11.3 Stress


Stress is the variation in loudness that differentiates strong and weak syllables, a variation that in turn characterizes a word's spoken identity (Crystal 1995). Thus the word "originality" can only be the word "originality" if primary stress falls on the "nal" syllable. If we stress the "lit" syllable instead, the word no longer means "originality." The word "produce" means two very different things depending on which syllable is stressed: either the verb that is synonymous with "create" or the noun that refers to fruits and vegetables.

Stress also applies to longer utterances. For example, in the question "Does he like it?" sentence-level stress falls on the verb "like." The use of stress at both the word and the sentence level is critical for intelligibility. Non-native speakers of English who fail to master the stress patterns of this language may have a hard time making themselves understood.

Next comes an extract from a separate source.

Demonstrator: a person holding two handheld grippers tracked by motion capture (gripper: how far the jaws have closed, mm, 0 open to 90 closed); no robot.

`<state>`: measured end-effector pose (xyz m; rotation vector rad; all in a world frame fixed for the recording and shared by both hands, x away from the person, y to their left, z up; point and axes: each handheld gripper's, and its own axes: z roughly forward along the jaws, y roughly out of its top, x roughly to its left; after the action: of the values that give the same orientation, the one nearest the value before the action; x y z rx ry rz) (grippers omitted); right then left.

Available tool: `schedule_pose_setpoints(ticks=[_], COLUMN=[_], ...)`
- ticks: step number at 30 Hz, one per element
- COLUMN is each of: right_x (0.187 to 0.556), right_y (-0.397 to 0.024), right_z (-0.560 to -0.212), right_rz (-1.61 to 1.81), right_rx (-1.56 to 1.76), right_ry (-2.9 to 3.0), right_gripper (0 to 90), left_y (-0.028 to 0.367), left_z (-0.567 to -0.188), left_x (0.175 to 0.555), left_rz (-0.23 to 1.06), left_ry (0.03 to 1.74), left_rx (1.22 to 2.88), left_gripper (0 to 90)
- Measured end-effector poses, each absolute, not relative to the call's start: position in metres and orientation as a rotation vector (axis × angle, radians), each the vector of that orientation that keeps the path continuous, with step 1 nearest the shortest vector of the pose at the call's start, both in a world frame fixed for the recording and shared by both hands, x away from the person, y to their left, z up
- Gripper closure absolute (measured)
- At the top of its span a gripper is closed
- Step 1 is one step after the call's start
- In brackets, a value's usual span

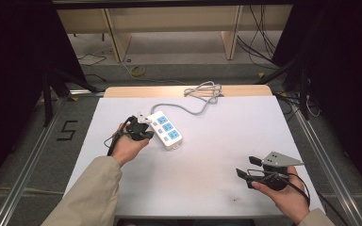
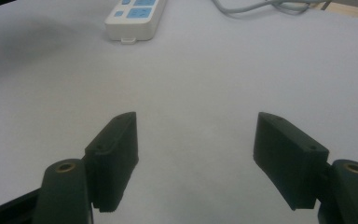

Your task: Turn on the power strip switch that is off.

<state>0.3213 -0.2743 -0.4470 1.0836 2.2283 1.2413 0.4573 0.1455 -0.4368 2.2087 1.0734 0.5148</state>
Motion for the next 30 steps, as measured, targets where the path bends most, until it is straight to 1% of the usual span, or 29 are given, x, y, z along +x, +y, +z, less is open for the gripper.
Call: schedule_pose_setpoints(ticks=[30], right_x=[0.321], right_y=[-0.274], right_z=[-0.447], right_rz=[1.243], right_rx=[1.082], right_ry=[2.234], right_gripper=[31.1], left_y=[0.120], left_z=[-0.441], left_x=[0.487], left_rz=[0.520], left_ry=[1.046], left_rx=[2.256], left_gripper=[89.8])
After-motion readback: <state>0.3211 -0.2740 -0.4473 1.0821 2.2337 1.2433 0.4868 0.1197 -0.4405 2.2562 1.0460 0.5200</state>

The chief function of sentence-level stress is to signal informational prominence, or focus. The focal point of an utterance is the piece of information the speaker intends the listener to consider "new" and to pay special attention to. By default, in English we focus on the last open-class element of the sentence (as discussed in Chapter 10). The default stress position in "Does he like it?" is therefore on "like," because this is the last open-class element of the question; "it" is a pronoun and therefore a closed-class item. For further illustration of this default stress principle and how it can be overridden, consider example (4).

graphics/sound_icon.gif

(4)

Somebody must have TAKEN it.


The last open-class item in this sentence is the participle "taken," and so it receives stress by default. Less commonly, however, other parts of the sentence may also host prominence, as in (5) and (6), where stress functions contrastively.

graphics/sound_icon.gif

(5)

Somebody MUST have taken it. [It's no use your arguing.]


(6)

SOMEbody must have taken it. [. . . even if you didn't.]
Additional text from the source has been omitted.